- [Directions]
Show each line of the data below in which "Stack" occurs.

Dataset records
========================

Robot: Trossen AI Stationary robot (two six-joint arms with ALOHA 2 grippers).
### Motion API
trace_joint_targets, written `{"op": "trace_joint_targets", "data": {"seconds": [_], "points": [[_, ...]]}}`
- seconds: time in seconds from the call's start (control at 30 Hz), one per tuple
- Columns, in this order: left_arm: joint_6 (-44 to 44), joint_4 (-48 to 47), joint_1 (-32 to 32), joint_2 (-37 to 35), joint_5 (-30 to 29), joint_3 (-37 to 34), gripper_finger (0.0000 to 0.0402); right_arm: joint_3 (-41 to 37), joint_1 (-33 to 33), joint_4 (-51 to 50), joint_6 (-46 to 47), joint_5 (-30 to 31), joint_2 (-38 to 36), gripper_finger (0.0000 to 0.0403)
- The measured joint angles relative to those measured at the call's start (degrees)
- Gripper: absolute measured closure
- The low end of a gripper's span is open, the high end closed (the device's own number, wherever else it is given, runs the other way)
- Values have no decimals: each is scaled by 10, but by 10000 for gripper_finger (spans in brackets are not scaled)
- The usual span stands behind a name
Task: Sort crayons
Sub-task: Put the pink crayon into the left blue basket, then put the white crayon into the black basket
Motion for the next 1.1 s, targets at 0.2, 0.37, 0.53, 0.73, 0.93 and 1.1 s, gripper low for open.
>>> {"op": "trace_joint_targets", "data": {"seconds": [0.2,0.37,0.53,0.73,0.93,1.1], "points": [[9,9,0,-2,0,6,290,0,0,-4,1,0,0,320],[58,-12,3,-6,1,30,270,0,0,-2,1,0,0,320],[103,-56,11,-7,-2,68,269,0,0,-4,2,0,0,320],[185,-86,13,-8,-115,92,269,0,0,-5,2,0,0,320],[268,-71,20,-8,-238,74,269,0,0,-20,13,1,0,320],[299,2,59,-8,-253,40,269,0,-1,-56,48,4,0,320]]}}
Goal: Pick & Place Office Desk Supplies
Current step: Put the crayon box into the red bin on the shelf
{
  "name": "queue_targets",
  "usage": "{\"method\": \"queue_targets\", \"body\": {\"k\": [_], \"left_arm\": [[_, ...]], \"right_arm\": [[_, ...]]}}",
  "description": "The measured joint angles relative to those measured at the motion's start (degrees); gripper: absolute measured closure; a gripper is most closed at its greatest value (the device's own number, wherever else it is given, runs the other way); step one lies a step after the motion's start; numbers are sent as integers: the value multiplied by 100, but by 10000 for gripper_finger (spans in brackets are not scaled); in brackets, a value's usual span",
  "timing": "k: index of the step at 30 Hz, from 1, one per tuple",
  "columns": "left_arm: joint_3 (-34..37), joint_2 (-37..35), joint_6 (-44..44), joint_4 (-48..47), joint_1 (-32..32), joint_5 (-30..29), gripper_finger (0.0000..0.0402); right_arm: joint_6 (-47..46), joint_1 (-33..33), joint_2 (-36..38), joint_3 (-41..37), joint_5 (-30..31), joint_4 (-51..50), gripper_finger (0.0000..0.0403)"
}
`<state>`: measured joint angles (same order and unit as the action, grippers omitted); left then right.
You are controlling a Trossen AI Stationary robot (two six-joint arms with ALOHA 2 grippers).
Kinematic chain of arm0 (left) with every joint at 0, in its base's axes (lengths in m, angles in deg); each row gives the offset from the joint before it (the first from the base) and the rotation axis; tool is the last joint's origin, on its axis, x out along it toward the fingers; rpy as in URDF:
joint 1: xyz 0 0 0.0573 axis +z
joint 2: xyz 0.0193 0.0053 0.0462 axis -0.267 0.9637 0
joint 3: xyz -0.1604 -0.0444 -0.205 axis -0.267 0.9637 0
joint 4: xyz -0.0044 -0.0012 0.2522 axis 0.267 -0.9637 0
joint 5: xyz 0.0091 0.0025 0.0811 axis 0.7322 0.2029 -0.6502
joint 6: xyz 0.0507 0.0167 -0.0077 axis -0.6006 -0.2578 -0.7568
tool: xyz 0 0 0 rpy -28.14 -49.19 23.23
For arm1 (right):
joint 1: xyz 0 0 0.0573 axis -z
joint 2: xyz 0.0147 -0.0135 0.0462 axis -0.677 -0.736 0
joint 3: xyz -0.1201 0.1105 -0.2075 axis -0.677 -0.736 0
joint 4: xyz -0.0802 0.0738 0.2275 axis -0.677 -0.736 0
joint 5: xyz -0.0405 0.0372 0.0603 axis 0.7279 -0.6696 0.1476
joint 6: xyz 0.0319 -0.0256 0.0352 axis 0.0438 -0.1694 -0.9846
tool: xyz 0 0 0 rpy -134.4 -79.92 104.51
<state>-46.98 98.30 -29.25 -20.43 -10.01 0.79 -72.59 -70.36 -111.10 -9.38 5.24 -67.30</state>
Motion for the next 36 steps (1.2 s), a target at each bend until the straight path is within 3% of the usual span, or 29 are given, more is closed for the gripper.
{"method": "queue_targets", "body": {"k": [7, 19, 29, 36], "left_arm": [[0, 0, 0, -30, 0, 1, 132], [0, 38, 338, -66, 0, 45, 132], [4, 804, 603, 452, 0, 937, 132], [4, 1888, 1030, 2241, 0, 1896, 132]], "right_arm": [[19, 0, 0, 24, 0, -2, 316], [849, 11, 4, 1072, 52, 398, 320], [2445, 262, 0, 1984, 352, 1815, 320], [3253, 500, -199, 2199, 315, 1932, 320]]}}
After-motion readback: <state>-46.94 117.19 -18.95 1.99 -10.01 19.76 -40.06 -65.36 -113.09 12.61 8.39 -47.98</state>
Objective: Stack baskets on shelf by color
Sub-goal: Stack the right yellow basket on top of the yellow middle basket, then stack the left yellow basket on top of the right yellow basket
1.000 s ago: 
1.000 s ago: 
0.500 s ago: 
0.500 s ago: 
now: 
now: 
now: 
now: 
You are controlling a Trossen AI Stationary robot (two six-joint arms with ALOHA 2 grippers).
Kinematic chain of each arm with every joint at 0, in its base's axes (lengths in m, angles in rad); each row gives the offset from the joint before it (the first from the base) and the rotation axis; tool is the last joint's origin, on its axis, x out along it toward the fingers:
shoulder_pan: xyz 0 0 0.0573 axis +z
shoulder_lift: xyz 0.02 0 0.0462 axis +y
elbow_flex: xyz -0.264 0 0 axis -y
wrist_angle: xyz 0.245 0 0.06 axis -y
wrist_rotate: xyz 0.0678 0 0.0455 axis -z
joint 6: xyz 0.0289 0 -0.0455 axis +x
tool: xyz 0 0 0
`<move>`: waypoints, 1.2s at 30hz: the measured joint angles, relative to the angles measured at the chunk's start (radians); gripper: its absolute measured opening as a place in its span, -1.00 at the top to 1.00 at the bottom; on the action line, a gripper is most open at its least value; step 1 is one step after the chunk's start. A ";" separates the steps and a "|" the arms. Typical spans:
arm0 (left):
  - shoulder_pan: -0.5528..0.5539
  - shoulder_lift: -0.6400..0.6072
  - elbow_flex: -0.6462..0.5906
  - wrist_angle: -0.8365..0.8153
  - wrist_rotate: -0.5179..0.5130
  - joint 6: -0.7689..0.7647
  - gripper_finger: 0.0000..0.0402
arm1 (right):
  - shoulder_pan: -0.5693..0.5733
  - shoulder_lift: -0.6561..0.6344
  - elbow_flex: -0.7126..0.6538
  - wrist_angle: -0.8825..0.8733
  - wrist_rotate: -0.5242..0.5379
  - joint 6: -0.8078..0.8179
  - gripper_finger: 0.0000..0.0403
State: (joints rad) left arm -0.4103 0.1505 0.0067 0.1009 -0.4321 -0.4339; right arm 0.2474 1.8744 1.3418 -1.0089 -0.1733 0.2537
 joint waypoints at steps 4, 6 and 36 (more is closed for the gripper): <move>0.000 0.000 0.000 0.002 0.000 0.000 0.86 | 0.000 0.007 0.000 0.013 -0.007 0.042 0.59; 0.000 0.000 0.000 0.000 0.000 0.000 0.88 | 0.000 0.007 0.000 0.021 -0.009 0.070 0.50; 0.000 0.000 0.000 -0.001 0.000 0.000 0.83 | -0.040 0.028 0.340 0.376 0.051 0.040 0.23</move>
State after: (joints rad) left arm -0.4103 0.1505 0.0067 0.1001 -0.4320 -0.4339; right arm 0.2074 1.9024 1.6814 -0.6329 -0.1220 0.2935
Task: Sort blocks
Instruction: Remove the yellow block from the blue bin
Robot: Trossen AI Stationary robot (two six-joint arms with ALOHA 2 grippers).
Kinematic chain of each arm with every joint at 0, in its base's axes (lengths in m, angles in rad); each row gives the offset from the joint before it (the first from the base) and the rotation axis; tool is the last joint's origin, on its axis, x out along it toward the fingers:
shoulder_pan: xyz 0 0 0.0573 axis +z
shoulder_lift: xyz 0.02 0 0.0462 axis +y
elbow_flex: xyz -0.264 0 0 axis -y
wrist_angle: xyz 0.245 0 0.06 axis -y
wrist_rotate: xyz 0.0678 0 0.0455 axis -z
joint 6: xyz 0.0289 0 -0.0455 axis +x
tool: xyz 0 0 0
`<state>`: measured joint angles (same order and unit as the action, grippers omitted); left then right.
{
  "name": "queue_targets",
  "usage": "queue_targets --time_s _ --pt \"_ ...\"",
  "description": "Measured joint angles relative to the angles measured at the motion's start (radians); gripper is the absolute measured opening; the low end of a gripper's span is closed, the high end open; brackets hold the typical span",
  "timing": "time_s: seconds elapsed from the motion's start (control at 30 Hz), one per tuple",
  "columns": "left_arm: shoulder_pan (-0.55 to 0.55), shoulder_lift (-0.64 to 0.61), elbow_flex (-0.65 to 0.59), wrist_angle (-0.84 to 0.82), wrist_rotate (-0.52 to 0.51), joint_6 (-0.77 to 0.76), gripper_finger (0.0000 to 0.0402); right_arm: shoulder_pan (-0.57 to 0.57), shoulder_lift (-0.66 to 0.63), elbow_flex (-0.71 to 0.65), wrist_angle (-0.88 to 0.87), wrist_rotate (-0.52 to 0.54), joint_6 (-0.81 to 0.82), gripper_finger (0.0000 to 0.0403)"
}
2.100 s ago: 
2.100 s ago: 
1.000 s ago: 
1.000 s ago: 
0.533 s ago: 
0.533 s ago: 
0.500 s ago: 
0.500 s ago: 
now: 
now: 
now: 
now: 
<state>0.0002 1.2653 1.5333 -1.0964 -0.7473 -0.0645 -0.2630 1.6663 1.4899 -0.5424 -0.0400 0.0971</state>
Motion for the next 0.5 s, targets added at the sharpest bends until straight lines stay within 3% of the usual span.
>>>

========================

- [Exercise answer]
Objective: Stack baskets on shelf by color
Sub-goal: Stack the right yellow basket on top of the yellow middle basket, then stack the left yellow basket on top of the right yellow basket

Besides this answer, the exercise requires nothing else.